Results appeared as multiple motion directions: cards with a preview thumbnail, style label, duration, format, and key message. Each card offered clear next actions: Preview, Refine, Generate Variation, Save Direction. Creative work is comparative. Showing multiple directions forced users to actively choose rather than passively accept the first output, which produced better results and gave users a stronger sense of agency.
The preview workspace let users see real motion before committing to a direction. Refinement happened through follow-up chat, "Make it feel more premium," "Shorten this to 10 seconds," "Use a warmer color palette," "Create a version for LinkedIn" alongside quick controls for style, timing, text, layout, and brand updates. The key design challenge was making refinement feel continuous rather than forcing users to restart when they needed to adjust something.
The final state was designed to create momentum beyond a single output. Users could export their video, but also save the creative direction as a template, remix it for different formats, generate social cutdowns, or save the full direction to a project. A good AI creative tool shouldn't end at one export, it should help users build reusable creative systems they can return to.
Interface states designed for
Design system components built
What the design work made possible.
The design work helped clarify how Vydeo could make AI motion design feel more approachable through conversation, guided creative direction, preview states, and refinement loops. By shaping the experience around user intent instead of technical editing controls, the product could help users move from idea to motion with more confidence.
Reduced creative anxiety
Guided starting points and prompt helpers lowered the barrier to starting, users didn't need to know how to prompt before they could create.
Visible AI direction
The creative brief state gave users a checkpoint before generation making the AI's interpretation visible and correctable, not invisible and opaque.
Comparative creative review
Multiple direction cards gave users something to compare producing better final choices than a single generated result could.
Continuous iteration
Refinement through follow-up chat kept the workflow moving forward, users adjusted without restarting, which made the process feel less risky and more exploratory.
Reusable creative systems
Saved directions and templates meant the product accumulated value over time, not just one export, but a growing library of reusable creative directions.
What this project taught me about designing conversational creative tools.
Vydeo was a case study in designing creative confidence. The challenge wasn't only helping users generate motion graphics faster, it was helping them understand how to direct the AI, shape the result, and move from a rough idea to a usable animated asset without needing to become a motion designer.
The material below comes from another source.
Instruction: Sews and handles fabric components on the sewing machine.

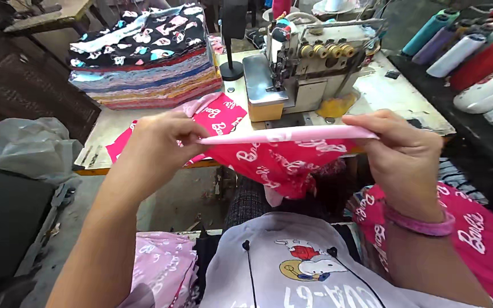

The biggest design lesson was that chat-based AI products still need structure. A message box can start the experience, but users need feedback, checkpoints, previews, and clear next steps to trust what the AI is creating. Conversation without context is still just a blank prompt in a different shape.
The work also reinforced something I've seen across every AI product I've designed: the visible interface earns the trust, even when the underlying model does the work. The creative brief state, the preview workspace, the refinement loop weren't decorative. They were the difference between a product that felt like a black box and one that felt like a collaborator.